He sounded both exasperated and suspicious. Despite our long acquaintance I suppose the possibility was running through his mind that I was trying to set him up in some way, that maybe the cops or an old rival in crime were using me to try to get to him. More likely though I had some petty dispute or problem I thought he could help me with in an extra-legal manner. The way you see people going to a Godfather for favours in gangster vids. Because of his past and reputation Joey probably gets a fair bit of that kind of thing and maybe it irritates him.

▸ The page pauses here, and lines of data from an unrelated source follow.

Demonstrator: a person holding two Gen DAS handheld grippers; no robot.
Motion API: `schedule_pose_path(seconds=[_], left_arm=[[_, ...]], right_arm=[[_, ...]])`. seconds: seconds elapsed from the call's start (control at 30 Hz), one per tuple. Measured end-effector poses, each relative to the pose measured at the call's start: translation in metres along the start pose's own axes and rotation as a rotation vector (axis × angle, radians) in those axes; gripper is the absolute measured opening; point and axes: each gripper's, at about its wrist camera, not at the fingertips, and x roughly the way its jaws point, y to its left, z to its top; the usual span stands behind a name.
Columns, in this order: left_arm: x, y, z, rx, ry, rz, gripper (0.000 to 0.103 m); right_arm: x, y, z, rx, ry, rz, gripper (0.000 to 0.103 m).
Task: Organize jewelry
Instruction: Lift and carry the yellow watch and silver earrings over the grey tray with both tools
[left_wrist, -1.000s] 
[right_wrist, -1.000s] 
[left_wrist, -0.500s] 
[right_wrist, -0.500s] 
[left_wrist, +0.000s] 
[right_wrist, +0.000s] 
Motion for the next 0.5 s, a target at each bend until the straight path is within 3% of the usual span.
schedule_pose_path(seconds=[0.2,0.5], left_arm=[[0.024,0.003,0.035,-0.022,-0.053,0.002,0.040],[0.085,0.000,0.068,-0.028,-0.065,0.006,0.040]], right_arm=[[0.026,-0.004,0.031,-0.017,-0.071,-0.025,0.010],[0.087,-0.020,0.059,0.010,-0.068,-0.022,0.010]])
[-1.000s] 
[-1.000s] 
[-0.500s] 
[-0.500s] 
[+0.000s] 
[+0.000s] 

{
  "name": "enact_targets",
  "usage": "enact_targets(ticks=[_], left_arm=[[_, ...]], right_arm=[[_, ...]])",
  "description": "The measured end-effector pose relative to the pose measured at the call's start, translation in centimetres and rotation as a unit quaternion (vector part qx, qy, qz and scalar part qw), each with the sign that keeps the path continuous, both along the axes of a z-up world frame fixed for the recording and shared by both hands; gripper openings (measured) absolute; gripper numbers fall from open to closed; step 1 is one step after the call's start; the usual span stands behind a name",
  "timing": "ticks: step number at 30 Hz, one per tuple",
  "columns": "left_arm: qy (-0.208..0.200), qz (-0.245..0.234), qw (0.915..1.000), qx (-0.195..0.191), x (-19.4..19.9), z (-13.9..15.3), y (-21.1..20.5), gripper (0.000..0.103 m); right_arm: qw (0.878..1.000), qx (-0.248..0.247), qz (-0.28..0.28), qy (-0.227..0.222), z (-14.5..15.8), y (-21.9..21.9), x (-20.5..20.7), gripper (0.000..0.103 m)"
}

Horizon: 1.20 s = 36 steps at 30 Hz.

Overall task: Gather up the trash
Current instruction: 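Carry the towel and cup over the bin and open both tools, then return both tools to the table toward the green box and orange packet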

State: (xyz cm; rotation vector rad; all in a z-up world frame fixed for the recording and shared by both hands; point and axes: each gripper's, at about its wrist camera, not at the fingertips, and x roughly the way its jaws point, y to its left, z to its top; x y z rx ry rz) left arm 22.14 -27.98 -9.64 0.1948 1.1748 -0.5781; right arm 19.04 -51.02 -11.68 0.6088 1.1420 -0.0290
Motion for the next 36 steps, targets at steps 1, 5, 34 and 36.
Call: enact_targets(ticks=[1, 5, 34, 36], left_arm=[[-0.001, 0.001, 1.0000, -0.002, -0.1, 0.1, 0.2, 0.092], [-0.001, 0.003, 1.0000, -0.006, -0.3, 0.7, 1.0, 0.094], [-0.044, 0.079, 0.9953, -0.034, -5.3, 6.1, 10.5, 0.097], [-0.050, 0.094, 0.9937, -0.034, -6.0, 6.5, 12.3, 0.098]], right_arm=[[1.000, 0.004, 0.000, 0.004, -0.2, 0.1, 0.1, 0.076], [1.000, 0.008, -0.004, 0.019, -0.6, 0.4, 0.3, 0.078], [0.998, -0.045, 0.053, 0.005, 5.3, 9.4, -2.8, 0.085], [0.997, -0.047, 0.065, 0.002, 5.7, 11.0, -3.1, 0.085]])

“I need something from you that I think maybe you can get for me,” I said. “But nobody, and I mean nobody, can know who you’re getting it for. There has to be absolutely no mention of my name outside of this house or to anybody else. And I’m willing to pay you whatever it takes.”
Joey raised an eyebrow. “Let me guess,” he said, with a half amused grin, “you want to do away with someone and you want me to get you the untraceable piece to do it with.” Joey ruefully shook his head. “Vern, I never would have thought it of you. Well let me give you a little bit of advice. Before you go and-.”
“No-no Joey,” I ventured to interrupt, “it’s not like that at all. What I need is an explosive device; something small and compact and easily hidden, like in a jacket pocket or something, but extremely powerful, that can really make a big explosion. Like blow up a house or something.” Unfortunately I have no idea how big a blast it will take to kill Bert; I just wanted as powerful an explosive as I could get with a reasonably small size.
Joey stared at me for at least five seconds. “Vern, what the hell are you talking about?” he finally demanded. He didn’t sound at all amused anymore. He didn’t sound suspicious anymore either, he just sounded very exasperated, like a parent would be with a child who’s just said something incredibly dumb. “What you’re asking me for is a bomb that could kill a lot of people, not to mention do a hell of a lot of damage. You can’t get away with using something like that around here, all hell would break loose. And no matter
how secret we tried to keep it, it would end up coming down on my head. There’s only so many places you can get something like that, especially around here, and I’d be the first person the law would come looking for.”
“Joey, I swear I won’t harm another human being. Nor am I going to blow up a bridge or something that would create a big commotion. But,” I pleaded, “I really need you to help me with this. I...I just can’t say how important this is to me. I’ll pay whatever you want if you’ll just help with this. I’m...I’m willing to do whatever it takes.”
Joey’s face now had a puzzled look on it. Then he said I wasn’t the same man he’d been going fishing with for the last five years. That something had got me all excited; that I should settle down and act my age, and enjoy that old age in retirement. But he could see by then that nothing he could say was going to talk me out of it and that if he did refuse me I’d just go somewhere else to try to get what I wanted, likely getting into a whole lot of trouble in the process.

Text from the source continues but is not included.